Dobson's radio shows also featured an interview with Michael Youssef, an Egyptian-born evangelical pastor based in Atlanta, and a conversation with former Sen. Rick Santorum (R-PA) "about the radical jihadist threat, what the U.S. government is doing, and what our government should be doing in the months and years ahead to protect all Americans from the possibility of nuclear, chemical, or biological attacks on our soil." Santorum, who was handily defeated by Democrat Bob Casey in last November's Senate race, has become the head of a new project called "America's Enemies," headquartered at the Ethics and Public Policy Center, a Washington-based think tank formerly headed by neoconservative hawk Elliott Abrams.
In mid-May, the Daily Telegraph reported that former U.S. United Nations Amb.

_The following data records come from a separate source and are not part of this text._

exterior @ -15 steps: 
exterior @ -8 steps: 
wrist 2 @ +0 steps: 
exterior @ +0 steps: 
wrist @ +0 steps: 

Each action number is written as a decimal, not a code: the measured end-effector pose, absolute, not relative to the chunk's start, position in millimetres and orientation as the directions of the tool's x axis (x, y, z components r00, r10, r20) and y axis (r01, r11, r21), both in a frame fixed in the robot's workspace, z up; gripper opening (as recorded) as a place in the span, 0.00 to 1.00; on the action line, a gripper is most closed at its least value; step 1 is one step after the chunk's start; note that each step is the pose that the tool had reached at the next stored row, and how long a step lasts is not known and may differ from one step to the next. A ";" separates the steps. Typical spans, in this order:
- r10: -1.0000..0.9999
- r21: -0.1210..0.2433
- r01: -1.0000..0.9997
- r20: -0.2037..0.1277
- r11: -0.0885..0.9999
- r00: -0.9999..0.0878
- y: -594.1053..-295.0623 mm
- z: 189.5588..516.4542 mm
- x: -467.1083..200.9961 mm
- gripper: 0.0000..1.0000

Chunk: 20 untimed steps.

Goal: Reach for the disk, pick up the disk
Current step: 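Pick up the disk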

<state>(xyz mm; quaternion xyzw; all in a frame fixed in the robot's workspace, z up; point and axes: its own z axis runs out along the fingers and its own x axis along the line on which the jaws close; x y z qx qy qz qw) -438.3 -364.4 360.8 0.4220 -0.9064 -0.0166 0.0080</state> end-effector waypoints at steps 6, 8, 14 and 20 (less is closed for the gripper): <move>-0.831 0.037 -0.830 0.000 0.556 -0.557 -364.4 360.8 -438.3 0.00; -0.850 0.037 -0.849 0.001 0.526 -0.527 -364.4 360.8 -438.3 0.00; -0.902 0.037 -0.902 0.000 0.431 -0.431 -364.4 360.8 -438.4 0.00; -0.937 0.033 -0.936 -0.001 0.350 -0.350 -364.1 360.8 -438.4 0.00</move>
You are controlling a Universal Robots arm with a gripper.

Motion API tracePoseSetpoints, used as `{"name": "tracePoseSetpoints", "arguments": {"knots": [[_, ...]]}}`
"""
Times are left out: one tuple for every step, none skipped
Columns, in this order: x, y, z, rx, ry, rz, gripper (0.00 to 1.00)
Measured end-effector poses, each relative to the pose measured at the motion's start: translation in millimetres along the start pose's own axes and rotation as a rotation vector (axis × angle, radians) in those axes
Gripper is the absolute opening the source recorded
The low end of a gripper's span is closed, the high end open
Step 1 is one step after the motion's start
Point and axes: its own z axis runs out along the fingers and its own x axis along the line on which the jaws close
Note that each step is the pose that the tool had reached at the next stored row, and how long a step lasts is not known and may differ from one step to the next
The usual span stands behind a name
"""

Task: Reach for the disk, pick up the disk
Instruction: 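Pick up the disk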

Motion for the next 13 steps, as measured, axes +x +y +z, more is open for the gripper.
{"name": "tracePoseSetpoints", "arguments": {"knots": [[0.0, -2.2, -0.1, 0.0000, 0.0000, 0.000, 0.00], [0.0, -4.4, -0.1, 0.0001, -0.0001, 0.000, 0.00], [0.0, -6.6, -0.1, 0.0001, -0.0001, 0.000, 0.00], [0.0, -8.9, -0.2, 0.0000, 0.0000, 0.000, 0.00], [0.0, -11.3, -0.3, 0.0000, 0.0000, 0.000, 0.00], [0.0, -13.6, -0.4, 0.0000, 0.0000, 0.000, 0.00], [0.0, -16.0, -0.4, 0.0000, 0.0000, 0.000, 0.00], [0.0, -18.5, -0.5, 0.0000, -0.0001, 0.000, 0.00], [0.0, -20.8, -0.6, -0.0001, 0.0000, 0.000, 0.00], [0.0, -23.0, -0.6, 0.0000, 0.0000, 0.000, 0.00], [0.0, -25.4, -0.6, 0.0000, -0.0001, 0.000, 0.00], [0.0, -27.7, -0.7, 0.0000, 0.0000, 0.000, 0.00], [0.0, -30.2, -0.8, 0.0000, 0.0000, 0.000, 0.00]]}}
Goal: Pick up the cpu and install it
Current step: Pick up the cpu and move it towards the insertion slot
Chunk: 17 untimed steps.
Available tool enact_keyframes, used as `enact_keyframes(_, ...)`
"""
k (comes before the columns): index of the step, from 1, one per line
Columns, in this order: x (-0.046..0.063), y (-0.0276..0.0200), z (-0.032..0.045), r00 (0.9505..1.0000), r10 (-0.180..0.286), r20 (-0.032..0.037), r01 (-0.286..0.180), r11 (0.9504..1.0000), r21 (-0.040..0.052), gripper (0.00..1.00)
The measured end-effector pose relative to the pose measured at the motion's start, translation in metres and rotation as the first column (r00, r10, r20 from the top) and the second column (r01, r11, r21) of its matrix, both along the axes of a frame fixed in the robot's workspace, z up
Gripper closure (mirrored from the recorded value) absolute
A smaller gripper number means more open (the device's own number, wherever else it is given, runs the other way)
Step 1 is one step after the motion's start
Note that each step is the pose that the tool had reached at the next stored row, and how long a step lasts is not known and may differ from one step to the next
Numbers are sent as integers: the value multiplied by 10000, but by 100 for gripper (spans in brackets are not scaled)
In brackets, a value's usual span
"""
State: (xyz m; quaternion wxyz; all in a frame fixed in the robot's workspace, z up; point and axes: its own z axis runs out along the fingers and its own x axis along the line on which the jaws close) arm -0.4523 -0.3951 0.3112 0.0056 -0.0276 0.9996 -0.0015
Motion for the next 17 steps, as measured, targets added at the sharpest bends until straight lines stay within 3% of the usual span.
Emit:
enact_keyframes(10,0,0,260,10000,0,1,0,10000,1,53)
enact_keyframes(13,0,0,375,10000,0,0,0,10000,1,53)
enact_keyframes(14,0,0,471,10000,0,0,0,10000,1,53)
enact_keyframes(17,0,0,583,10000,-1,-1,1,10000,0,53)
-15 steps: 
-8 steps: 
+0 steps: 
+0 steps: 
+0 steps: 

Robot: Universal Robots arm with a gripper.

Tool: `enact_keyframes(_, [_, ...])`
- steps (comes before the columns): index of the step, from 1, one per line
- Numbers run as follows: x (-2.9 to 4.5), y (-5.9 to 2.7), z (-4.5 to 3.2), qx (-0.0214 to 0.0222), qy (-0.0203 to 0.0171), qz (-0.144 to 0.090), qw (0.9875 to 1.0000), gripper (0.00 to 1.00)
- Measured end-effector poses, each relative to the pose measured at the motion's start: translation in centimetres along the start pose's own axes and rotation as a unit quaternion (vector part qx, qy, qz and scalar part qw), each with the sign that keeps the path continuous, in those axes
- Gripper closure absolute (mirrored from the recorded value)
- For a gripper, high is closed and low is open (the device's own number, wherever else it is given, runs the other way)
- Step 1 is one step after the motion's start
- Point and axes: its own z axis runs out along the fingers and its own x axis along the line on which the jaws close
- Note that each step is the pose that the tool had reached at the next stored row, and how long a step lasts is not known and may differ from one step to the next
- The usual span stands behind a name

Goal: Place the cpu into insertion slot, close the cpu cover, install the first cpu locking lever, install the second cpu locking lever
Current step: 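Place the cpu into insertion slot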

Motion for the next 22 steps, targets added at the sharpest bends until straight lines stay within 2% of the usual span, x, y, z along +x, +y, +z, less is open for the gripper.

John Bolton maintained that "a nuclear Iran would be as dangerous as 'Hitler marching into the Rhineland' in 1936 and should be prevented by Western military strikes if necessary." Bolton "told the Daily Telegraph that the European Union had to 'get more serious' about Iran and recognize that its diplomatic attempts to halt Iran's enrichment program had failed." Despite Dobson's strong support, Bolton, who still has close ties to the Bush administration, was forced to resign his post at the UN when it became apparent that he didn't have enough votes in the Senate to be confirmed.
Dobson currently heads Focus on the Family Action, described on its website as a "cultural action organization that is completely separate from Focus on the Family legally." Focus on the Family Action "will provide a platform for informing, inspiring, and rallying those who care deeply about the family to greater involvement in the moral, cultural, and political issues that threaten our nation."
While Dobson won't back Giuliani—the candidate whose campaign is centered on national security issues—he nevertheless is looking for someone who can adroitly mix and match traditional values issues with a muscular approach to foreign policy questions. Is there a Gingrich in Dobson's future?
Bill Berkowitz is a freelance writer covering right-wing groups and movements and a contributor to Right Web (rightweb.irc-online.org).